Non vi affido le solite cose di un solito anno pastorale. Quelle verranno poco a poco, man mano che riprenderemo fiducia tra di noi e con gli spazi che ci circondano… un po’ come accadrà per la scuola, per lo sport, per le opportunità di incontro e scambio che soprattutto i giovani hanno nel cuore. Semmai vi affido un invito, valido per ogni età e per ogni ruolo: tenere gli occhi aperti, allo stupore per tanti incontri che torneremo a vivere, e alla verità delle cose e delle persone. Occhi aperti su quanto succede e sul suo senso. Occhi aperti su quanto è essenziale e quanto può essere meno inseguito, meno idolatrato, meno comprato. Occhi aperti sull’umano che il Vangelo da sempre proclama amato da Dio, dentro una storia fatta di provocazioni, fatiche e appelli di vita. Consegno agli Oratori, agli educatori e ai catechisti anche un metodo: tenere gli occhi aperti e, contemporaneamente, gli orecchi ben tesi alla Parola del Signore che ascolteremo con abbondanza perché ci aiuti a far sintesi, rielaborare le esperienze, orientare i nostri passi.
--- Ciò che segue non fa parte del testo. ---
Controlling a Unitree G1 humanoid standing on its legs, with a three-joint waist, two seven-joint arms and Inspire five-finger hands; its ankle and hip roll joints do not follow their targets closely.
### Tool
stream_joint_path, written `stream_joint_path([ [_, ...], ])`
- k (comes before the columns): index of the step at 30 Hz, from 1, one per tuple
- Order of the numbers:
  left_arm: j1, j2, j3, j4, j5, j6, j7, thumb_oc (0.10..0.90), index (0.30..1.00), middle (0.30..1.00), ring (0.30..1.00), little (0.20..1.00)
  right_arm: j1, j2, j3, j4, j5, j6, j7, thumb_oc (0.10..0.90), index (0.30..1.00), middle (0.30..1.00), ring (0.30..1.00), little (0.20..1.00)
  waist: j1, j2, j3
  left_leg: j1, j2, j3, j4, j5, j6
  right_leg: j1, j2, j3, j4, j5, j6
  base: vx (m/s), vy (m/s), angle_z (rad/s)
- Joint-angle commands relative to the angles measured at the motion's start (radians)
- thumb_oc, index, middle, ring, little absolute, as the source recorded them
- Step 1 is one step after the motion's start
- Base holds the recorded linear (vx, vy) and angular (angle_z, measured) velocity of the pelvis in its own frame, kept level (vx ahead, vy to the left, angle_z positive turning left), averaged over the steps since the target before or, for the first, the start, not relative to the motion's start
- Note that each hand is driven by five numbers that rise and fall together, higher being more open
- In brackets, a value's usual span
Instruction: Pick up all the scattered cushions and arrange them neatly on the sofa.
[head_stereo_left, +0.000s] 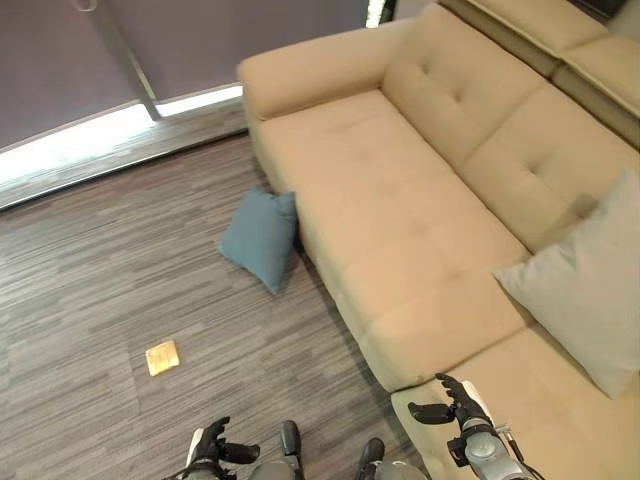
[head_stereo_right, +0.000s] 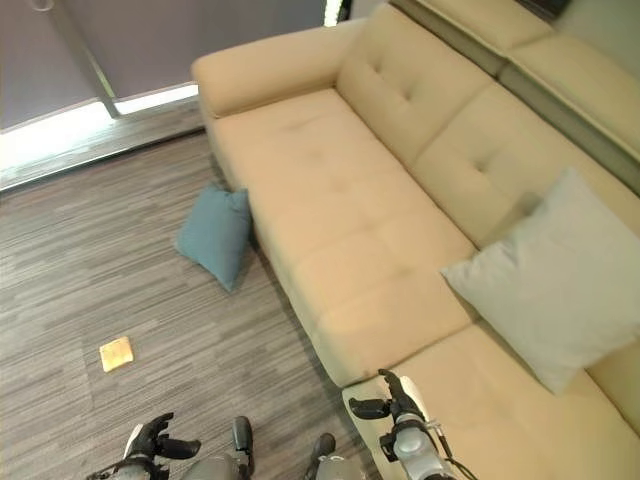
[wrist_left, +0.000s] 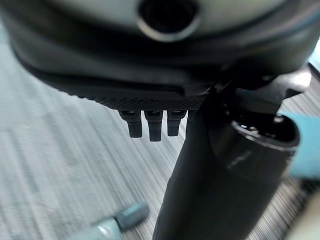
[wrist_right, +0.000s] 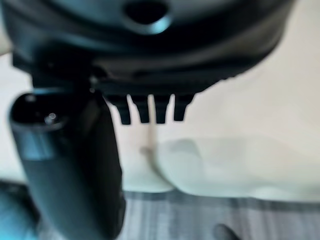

E’ ciò che si chiama “discernimento”: ce lo ricordava già il Sinodo dei giovani ed ora ce lo chiede con forza questo tempo. Sappiamo nella fede che le parole di Gesù non passeranno, perché sono l’annuncio di un amore tenace e fedele che supera ogni pandemia ed ogni egoismo. Sta a noi, ora, non rinviare, non perderci in particolari, ma ricompattarci attorno a lui e al suo annuncio. Con la semplicità e la vitalità accogliente dei nostri Oratori e delle future occasioni di incontro. L’anno alle porte ci vedrà ancora riflettere insieme sui nostri Oratori; rimetteremo mano al cortile dei sogni e all’aiuto reciproco perché in ogni realtà la proposta educativa non si spenga; leggeremo insieme la lezione dei mesi della pandemia e dell’estate inedita che abbiamo appena attraversato; ci aiuteremo a riprendere l’annuncio della fede testimoniandola nella fiducia e nell’amore fraterno tra di noi, con i più piccoli e gli ultimi; ci ricorderemo che l’Oratorio non è solo un posto, ma una passione educativa, un’occasione missionaria, animata dalla cura per l’altro che viene alla vita, cresce e si incontra con il Vangelo, con le scelte della vita. È ciò che ogni Oratorio, piccolo o grande, ogni sacerdote, catechista, insegnante o volontario, allenatore, genitore o nonno ci ricorda.